Look for the string "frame" in the listing below, then copy every line that has it.
================
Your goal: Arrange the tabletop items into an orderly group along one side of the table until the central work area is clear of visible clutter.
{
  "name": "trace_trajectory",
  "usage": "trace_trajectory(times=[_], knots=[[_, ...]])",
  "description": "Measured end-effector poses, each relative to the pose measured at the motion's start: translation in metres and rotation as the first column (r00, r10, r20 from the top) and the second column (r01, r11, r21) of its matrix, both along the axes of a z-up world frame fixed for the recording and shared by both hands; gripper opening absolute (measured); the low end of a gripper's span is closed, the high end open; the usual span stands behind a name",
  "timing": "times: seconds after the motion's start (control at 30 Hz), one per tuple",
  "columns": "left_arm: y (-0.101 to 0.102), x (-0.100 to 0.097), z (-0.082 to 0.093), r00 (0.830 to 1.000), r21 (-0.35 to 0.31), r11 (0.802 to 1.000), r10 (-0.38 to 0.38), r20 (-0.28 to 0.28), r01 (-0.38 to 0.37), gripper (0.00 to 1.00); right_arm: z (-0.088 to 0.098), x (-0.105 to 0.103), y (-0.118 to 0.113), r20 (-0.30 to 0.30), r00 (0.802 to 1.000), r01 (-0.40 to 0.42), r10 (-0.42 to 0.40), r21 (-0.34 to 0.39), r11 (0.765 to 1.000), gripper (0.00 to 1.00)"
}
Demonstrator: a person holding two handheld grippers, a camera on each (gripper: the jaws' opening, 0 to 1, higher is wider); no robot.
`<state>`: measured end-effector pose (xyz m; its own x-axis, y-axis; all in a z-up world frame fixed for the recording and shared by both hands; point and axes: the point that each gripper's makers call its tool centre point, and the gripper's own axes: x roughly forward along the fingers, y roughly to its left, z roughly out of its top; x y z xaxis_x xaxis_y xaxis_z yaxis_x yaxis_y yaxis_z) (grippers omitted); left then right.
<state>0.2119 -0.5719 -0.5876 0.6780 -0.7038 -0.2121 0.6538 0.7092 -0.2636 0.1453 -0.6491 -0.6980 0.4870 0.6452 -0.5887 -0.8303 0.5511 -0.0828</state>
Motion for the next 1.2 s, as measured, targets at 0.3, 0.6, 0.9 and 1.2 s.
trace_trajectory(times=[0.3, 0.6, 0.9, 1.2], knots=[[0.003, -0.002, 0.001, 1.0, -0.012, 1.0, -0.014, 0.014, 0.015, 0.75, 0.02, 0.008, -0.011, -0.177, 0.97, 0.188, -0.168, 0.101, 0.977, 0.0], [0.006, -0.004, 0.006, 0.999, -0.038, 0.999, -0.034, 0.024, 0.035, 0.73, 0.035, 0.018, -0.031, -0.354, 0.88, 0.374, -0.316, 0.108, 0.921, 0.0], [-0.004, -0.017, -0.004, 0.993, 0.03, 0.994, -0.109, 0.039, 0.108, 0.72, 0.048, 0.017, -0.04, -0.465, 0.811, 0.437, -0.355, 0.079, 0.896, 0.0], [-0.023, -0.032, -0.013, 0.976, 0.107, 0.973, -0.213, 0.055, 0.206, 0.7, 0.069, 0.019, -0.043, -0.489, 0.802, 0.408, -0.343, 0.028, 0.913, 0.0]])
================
Solution below:
  "description": "Measured end-effector poses, each relative to the pose measured at the motion's start: translation in metres and rotation as the first column (r00, r10, r20 from the top) and the second column (r01, r11, r21) of its matrix, both along the axes of a z-up world frame fixed for the recording and shared by both hands; gripper opening absolute (measured); the low end of a gripper's span is closed, the high end open; the usual span stands behind a name",
`<state>`: measured end-effector pose (xyz m; its own x-axis, y-axis; all in a z-up world frame fixed for the recording and shared by both hands; point and axes: the point that each gripper's makers call its tool centre point, and the gripper's own axes: x roughly forward along the fingers, y roughly to its left, z roughly out of its top; x y z xaxis_x xaxis_y xaxis_z yaxis_x yaxis_y yaxis_z) (grippers omitted); left then right.

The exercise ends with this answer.